Getting a fair deal for apprentices29 November 2017
As part of last week’s Budget, the Chancellor accepted the recommendations from the independent Low Pay Commission and announced an increase in the national minimum wage for apprentices from £3.50 to £3.70 per hour from April – the second increase this year.
For apprentices on the minimum wage, this rate increase of 5.7%, much greater than most other workers are set to receive, will be extremely welcome. It is widely recognised that apprentices are often paid a lower wage to reflect the investment their employer is making in their training, from which they will benefit throughout their career. However, it is also important to acknowledge that undertaking an apprenticeship needs to be financially viable now; and this can be a particular challenge for those living independently and/or with caring responsibilities. Calculations made by the Living Wage Foundation, in accordance with the true cost of living, suggests that the minimum that people need to live on is £10.20 per hour in London and £8.75 per hour elsewhere across the UK.
However, as research released by Learning and Work Institute this week shows, one in five employers of apprentices are unaware of the rules around apprentice pay.

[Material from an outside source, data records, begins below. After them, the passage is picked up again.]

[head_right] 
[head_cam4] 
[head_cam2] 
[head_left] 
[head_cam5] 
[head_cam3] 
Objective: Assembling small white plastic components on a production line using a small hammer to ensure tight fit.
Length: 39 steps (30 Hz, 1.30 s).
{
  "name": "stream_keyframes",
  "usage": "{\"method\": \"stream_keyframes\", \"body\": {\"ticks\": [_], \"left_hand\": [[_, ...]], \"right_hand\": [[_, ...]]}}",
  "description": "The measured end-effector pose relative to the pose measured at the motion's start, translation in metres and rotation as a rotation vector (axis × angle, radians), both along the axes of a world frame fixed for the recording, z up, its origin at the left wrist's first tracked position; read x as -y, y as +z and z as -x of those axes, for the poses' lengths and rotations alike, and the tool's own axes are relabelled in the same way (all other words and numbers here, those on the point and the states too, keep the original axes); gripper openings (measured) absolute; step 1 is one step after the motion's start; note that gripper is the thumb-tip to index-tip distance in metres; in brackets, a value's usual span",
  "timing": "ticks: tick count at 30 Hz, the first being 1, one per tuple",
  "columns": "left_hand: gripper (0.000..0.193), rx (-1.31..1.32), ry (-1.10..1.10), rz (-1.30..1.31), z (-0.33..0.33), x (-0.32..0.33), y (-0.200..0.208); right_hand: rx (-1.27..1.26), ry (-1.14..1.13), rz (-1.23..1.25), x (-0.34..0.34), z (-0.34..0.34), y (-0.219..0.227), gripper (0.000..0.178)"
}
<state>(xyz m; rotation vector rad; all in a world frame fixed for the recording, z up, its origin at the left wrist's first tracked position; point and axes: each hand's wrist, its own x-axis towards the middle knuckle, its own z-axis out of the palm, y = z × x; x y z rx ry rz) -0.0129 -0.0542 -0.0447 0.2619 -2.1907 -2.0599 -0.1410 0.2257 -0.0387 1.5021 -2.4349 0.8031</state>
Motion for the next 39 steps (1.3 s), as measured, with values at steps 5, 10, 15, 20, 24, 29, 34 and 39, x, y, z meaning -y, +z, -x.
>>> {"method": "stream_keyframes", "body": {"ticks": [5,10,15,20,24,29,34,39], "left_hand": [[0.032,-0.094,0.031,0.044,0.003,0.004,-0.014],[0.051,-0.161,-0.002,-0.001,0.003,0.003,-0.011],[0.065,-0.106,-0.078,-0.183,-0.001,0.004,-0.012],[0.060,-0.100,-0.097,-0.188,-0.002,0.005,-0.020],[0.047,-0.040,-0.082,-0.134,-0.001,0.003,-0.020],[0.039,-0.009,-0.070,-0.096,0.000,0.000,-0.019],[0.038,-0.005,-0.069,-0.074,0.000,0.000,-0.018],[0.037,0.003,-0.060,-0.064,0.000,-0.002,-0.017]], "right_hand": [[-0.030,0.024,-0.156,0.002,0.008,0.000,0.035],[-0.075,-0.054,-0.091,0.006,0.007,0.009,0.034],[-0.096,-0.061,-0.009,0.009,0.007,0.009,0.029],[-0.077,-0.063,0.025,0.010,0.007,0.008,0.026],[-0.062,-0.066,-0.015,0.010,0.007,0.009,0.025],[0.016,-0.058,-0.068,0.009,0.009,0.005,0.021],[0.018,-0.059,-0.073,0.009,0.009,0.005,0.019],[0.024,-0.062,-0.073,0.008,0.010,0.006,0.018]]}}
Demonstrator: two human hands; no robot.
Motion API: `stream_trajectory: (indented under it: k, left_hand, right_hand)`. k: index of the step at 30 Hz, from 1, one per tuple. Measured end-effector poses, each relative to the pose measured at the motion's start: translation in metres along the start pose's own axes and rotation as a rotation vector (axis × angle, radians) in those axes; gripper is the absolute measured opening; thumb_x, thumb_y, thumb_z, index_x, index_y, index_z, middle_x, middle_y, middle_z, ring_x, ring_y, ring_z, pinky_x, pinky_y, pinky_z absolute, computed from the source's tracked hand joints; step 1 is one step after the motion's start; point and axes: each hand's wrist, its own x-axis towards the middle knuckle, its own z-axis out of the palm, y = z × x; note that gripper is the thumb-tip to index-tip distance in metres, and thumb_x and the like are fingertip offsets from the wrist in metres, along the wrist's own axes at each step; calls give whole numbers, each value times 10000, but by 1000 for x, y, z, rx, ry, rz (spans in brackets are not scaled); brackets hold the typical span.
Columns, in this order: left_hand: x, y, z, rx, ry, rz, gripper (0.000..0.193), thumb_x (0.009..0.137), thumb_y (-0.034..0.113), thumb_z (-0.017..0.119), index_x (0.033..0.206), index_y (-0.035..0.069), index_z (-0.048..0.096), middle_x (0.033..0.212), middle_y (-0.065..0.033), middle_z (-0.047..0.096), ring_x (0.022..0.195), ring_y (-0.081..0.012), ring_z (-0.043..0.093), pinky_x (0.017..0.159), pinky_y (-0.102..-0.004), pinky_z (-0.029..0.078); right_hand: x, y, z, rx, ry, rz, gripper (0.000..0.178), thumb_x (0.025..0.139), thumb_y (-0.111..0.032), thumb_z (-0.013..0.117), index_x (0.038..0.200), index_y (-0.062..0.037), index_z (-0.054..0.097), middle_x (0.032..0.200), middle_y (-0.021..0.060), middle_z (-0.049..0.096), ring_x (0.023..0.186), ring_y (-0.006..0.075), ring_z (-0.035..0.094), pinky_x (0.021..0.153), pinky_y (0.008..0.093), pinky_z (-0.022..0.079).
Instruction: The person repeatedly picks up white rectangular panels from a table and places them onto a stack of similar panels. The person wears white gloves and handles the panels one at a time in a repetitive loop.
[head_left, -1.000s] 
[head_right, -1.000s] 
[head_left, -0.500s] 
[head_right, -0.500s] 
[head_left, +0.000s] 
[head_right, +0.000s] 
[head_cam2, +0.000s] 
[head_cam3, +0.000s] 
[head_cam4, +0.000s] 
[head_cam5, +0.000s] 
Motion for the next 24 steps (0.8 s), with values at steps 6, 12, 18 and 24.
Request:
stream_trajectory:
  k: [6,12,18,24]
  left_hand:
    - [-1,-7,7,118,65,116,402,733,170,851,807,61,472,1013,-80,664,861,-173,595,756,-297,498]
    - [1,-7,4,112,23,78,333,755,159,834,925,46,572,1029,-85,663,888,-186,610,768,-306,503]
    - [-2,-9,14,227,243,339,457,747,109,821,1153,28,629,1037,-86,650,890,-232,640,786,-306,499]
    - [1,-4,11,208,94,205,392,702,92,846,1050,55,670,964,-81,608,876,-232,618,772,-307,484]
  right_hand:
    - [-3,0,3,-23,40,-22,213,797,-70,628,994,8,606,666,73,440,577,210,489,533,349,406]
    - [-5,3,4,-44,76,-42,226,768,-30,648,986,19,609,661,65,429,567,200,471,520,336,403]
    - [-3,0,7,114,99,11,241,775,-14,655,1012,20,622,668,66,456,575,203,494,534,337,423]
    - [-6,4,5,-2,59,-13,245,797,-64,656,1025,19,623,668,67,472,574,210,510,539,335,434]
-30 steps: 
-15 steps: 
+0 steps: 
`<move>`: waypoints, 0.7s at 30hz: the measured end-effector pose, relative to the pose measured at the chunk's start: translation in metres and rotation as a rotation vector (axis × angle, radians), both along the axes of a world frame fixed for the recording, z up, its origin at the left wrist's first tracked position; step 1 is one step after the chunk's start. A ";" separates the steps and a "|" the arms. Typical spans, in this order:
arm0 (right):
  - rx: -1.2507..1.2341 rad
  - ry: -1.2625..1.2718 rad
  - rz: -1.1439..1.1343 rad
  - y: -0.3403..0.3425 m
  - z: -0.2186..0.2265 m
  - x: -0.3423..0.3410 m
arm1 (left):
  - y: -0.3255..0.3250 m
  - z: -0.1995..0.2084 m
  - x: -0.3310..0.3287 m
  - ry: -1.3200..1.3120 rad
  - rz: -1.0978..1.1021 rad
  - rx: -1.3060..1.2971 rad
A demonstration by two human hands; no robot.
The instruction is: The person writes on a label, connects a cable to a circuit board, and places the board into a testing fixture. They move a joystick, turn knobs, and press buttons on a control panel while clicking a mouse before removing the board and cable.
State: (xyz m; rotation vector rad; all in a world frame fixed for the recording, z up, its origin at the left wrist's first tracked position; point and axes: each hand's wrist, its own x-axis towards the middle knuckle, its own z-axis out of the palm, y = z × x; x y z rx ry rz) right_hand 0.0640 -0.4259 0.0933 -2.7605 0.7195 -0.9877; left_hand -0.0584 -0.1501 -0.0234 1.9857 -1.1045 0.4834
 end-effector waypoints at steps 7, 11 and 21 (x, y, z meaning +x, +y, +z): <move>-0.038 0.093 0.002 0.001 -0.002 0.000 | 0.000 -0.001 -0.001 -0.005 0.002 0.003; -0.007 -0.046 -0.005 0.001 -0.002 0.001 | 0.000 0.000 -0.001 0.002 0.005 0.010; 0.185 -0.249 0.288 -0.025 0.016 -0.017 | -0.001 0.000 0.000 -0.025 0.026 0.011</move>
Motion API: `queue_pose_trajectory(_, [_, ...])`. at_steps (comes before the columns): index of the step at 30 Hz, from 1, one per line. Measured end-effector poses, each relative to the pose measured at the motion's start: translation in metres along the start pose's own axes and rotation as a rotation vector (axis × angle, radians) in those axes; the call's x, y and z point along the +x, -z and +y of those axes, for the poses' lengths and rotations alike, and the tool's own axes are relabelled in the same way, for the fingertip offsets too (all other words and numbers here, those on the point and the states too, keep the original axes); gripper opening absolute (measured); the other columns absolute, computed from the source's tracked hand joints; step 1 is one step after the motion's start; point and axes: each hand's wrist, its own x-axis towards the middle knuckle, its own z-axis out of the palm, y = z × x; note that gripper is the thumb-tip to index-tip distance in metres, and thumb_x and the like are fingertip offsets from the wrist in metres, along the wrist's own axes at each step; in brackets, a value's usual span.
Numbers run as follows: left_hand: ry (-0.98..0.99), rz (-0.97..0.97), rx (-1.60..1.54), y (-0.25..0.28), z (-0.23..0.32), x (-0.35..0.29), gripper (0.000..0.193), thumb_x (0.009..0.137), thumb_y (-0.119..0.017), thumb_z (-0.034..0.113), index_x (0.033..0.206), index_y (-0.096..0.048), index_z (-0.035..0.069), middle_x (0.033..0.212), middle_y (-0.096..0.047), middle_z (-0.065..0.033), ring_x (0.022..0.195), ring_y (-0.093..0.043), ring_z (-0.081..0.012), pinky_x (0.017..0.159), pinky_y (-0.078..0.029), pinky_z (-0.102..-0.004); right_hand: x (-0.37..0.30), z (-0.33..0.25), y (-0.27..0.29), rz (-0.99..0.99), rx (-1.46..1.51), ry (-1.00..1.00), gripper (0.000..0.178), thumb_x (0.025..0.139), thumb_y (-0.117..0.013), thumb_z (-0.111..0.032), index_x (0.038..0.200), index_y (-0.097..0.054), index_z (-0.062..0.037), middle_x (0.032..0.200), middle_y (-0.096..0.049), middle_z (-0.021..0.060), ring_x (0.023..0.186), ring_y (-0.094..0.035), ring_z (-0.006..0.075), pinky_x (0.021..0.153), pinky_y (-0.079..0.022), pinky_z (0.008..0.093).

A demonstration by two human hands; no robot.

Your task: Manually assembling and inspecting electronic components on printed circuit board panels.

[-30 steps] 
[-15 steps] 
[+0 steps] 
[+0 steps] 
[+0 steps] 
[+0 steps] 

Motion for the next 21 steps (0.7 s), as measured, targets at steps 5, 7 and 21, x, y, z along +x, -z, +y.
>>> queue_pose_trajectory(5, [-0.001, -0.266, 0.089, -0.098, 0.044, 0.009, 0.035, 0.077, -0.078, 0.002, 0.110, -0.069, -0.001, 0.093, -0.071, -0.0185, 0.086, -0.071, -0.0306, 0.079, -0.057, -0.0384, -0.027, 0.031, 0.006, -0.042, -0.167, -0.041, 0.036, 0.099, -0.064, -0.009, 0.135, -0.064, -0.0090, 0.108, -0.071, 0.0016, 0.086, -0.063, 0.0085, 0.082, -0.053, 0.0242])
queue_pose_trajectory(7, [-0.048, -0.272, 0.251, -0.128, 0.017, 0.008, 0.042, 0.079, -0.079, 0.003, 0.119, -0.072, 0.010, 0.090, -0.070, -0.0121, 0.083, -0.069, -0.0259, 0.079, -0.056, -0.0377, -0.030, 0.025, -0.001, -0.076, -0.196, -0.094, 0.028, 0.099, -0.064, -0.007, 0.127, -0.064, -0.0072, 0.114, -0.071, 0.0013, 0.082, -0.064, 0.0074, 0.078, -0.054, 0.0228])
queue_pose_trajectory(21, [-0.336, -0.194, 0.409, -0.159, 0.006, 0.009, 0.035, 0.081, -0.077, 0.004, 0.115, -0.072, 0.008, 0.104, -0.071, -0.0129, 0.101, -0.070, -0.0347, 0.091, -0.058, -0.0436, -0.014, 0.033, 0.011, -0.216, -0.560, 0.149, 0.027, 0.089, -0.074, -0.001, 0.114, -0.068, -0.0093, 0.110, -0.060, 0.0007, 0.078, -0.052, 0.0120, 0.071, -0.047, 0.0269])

And of course, any increase can only benefit those whose employers are aware of, and stick to the rules.
Our survey of more than 2,000 employers showed that one in five employers (22%) have not heard of the minimum wage for apprentices; 54% did not know an apprenticeship required a minimum of 20% of the job training and 43% were unaware that time spend in off-the-job training needs to be paid. Of greater concern however, was the lack of awareness among those who employ apprentices, where:
- nearly one-quarter (24%) were unaware that the minimum rate of pay for apprentices aged 19+ increases after the first year of their apprenticeship;
- nearly one-third (32%) were unaware that an apprenticeship required at least 20% off-the-job training; and
- nearly one-quarter (23%) were unaware that off-the-job training should be paid as part of an apprentice’s contracted hours of employment.
Employers told us that they are most likely to get information on apprentice pay rules from their HR staff where they have them, from government websites and from education and training providers. This suggests that training providers should play a greater role in ensuring that both employers and apprentices are clear upfront about the rules and how they will change throughout the apprenticeship. While employers are responsible for ensuring compliance with the rules, providers have a key part to play in helping boost awareness.
In partnership with the National Society for Apprentices, we also sought the view of apprentices on the issue of apprentice pay. While a number said that they would be willing and able to challenge non-compliance, concerns were also expressed that this may have repercussions, such as not being kept on or being overlooked for progression opportunities. Our research therefore also recommends that Government should make improving awareness of the wage rule for apprenticeships a priority, and that it should also take a proactive approach in enforcing apprentices’ rights.
While we welcome the Government’s efforts to ensure that apprentices are paid fairly, our research is clear. This can only translate into higher wages for apprentices if everyone is aware of rules and confident in enforcing them.